GIVEN RECORDS ▸
■ ■ ■

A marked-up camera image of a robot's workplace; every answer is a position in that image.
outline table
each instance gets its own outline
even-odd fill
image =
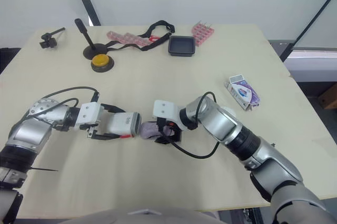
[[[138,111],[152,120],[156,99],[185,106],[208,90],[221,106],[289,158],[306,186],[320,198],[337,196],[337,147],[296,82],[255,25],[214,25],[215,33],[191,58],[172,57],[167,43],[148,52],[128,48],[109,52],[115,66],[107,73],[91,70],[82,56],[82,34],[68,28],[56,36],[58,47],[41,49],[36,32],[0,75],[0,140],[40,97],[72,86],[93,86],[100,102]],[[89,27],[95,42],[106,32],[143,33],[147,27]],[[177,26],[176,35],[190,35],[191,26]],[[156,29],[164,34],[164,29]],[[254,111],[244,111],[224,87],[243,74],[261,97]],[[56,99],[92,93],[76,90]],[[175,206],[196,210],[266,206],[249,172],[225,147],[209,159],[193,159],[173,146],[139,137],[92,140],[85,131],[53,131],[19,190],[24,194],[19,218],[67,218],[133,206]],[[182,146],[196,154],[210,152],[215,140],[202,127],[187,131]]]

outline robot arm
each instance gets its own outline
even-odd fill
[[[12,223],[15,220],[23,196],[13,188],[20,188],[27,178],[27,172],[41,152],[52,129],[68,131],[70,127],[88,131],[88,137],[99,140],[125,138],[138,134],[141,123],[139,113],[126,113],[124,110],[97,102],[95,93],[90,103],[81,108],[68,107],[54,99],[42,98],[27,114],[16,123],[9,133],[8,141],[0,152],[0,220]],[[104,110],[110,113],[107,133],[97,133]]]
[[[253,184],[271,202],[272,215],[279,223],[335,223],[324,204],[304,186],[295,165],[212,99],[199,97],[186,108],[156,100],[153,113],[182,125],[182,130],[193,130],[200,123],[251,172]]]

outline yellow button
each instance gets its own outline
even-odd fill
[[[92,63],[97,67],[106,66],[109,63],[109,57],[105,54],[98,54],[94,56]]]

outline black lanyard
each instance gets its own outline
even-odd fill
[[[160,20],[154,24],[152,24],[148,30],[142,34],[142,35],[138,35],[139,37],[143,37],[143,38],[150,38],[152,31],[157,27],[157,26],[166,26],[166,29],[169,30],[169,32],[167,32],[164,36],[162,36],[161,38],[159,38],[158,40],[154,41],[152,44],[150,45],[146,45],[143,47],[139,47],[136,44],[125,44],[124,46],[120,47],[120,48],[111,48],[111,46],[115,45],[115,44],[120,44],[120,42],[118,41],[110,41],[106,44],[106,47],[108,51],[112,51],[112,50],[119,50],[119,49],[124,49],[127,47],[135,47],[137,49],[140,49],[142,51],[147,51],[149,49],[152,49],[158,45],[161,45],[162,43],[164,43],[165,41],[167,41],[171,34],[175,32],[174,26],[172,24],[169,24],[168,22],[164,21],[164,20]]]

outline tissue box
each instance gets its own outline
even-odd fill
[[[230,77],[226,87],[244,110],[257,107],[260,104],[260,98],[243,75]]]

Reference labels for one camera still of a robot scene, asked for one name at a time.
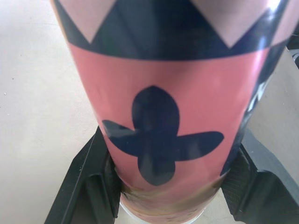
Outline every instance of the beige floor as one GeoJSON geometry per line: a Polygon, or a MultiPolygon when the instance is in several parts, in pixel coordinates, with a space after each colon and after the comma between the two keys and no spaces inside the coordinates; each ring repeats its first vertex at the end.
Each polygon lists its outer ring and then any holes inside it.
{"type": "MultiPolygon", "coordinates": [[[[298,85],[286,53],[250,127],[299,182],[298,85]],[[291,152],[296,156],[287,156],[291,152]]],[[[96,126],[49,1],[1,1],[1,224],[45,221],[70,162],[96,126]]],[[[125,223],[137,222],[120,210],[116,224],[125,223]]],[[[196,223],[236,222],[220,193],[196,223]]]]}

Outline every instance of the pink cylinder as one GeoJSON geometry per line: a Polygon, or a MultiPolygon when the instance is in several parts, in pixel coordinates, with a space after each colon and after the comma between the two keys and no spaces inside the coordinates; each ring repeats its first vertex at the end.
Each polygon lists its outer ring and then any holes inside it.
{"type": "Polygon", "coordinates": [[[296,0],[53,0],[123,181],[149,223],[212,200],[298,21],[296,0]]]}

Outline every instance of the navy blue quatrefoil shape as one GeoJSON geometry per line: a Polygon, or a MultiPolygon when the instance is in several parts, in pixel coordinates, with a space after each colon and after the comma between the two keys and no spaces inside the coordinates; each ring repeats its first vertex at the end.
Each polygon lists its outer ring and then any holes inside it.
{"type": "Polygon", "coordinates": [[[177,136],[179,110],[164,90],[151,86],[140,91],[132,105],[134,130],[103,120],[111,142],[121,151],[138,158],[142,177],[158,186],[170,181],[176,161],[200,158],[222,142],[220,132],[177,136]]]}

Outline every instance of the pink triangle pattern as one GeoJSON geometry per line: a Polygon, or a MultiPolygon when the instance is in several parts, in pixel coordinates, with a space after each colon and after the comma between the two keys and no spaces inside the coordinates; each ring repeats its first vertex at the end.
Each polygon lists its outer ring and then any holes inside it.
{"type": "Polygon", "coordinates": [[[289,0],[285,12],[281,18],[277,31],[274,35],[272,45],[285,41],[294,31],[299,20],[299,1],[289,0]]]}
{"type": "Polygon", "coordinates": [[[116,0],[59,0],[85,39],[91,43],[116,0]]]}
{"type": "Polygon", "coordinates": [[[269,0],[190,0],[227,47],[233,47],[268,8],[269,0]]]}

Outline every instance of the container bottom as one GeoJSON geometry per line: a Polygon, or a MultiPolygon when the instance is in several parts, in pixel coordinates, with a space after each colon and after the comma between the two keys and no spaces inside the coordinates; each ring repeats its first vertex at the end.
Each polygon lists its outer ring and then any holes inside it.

■ ■ ■

TASK INSTRUCTIONS ▸ Every line of the listing above that includes "pink" should be copied out.

RESULT FOR THIS TASK ▸
Outline every instance of the pink cylinder as one GeoJSON geometry per line: a Polygon, or a MultiPolygon when the instance is in several parts, in pixel coordinates, with a space after each colon and after the comma between the two keys and no spaces inside the coordinates; each ring repeats its first vertex at the end.
Outline every instance of the pink triangle pattern as one GeoJSON geometry per line: a Polygon, or a MultiPolygon when the instance is in several parts, in pixel coordinates, with a space after each colon and after the comma between the two keys and no spaces inside the coordinates; each ring repeats its first vertex at the end.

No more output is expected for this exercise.